## Problem description
Each line of the material should be set down exactly. Pictures are not part of the copy.

## Data section

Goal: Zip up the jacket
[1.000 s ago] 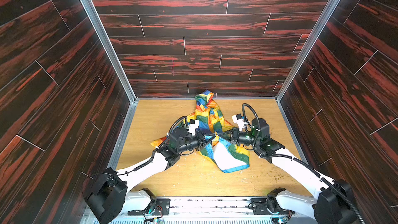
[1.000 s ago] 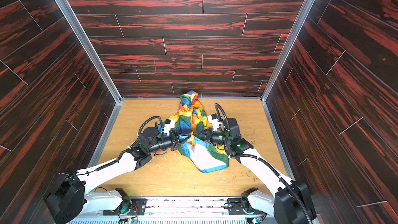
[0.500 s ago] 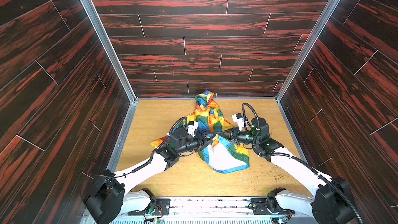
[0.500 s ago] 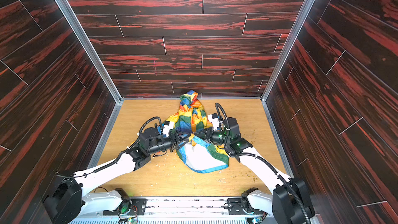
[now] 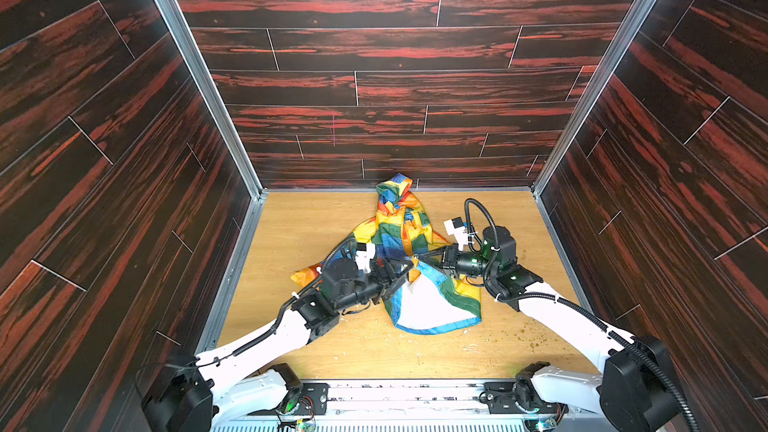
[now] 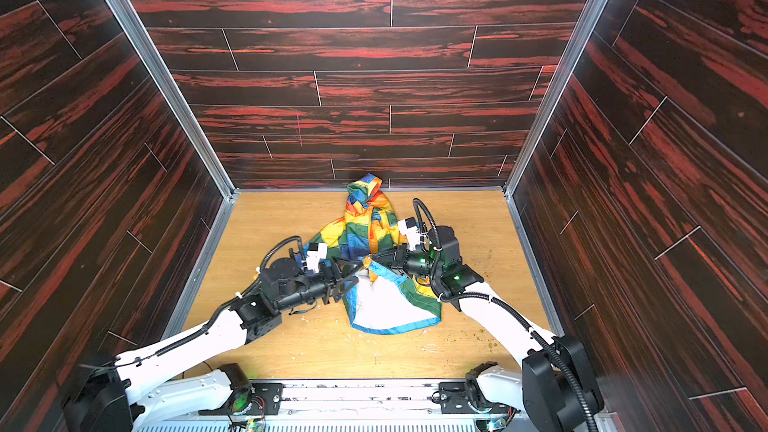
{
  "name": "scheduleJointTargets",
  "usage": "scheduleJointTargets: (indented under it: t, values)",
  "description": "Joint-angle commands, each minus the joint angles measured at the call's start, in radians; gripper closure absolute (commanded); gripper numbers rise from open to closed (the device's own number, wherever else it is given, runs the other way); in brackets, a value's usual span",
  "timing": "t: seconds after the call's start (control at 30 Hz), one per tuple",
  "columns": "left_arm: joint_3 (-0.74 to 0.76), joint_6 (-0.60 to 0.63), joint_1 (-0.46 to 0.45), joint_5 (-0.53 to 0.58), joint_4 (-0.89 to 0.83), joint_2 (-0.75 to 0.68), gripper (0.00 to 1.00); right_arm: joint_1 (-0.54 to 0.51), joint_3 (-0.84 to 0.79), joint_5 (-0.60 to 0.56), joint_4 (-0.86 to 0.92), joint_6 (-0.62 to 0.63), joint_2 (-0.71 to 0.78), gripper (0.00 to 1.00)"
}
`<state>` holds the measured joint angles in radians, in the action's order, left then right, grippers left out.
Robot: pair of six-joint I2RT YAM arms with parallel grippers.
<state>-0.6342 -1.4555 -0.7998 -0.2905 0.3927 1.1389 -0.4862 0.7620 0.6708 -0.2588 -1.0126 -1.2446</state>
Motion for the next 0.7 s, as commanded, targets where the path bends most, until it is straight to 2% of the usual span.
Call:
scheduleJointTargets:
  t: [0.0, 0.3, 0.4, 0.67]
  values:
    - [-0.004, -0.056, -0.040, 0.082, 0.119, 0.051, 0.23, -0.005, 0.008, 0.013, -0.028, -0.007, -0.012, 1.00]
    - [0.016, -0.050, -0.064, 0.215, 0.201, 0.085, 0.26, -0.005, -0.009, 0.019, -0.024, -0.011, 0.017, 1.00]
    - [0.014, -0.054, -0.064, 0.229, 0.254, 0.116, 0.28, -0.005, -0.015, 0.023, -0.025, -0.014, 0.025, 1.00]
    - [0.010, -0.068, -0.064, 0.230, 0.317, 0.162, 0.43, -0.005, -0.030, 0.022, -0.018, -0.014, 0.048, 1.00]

## Output of the task
Goal: Zip up the jacket
[1.000 s ago] 
[1.000 s ago] 
[0.500 s ago] 
[0.500 s ago] 
[now] 
[now] 
{
  "name": "scheduleJointTargets",
  "usage": "scheduleJointTargets: (indented under it: t, values)",
  "description": "Joint-angle commands, each minus the joint angles measured at the call's start, in radians; gripper closure absolute (commanded); gripper numbers rise from open to closed (the device's own number, wherever else it is given, runs the other way); in brackets, a value's usual span",
  "timing": "t: seconds after the call's start (control at 30 Hz), one per tuple",
  "columns": "left_arm: joint_3 (-0.74 to 0.76), joint_6 (-0.60 to 0.63), joint_1 (-0.46 to 0.45), joint_5 (-0.53 to 0.58), joint_4 (-0.89 to 0.83), joint_2 (-0.75 to 0.68), gripper (0.00 to 1.00); right_arm: joint_1 (-0.54 to 0.51), joint_3 (-0.84 to 0.79), joint_5 (-0.60 to 0.56), joint_4 (-0.86 to 0.92), joint_6 (-0.62 to 0.63), joint_2 (-0.71 to 0.78), gripper (0.00 to 1.00)"
}
`<state>` holds the measured joint angles in radians, in the action's order, left then right, grippers left out.
Robot: pair of six-joint I2RT YAM arms with parallel grippers.
<state>-0.6342 -1.4555 -0.7998 -0.2905 0.3927 1.1389 -0.4862 0.7620 0.6708 -0.2588 -1.0126 -1.2446</state>
Motion for the next 0.7 s, as commanded, targets where the path bends most, until it is straight to 2% of the usual span.
Call:
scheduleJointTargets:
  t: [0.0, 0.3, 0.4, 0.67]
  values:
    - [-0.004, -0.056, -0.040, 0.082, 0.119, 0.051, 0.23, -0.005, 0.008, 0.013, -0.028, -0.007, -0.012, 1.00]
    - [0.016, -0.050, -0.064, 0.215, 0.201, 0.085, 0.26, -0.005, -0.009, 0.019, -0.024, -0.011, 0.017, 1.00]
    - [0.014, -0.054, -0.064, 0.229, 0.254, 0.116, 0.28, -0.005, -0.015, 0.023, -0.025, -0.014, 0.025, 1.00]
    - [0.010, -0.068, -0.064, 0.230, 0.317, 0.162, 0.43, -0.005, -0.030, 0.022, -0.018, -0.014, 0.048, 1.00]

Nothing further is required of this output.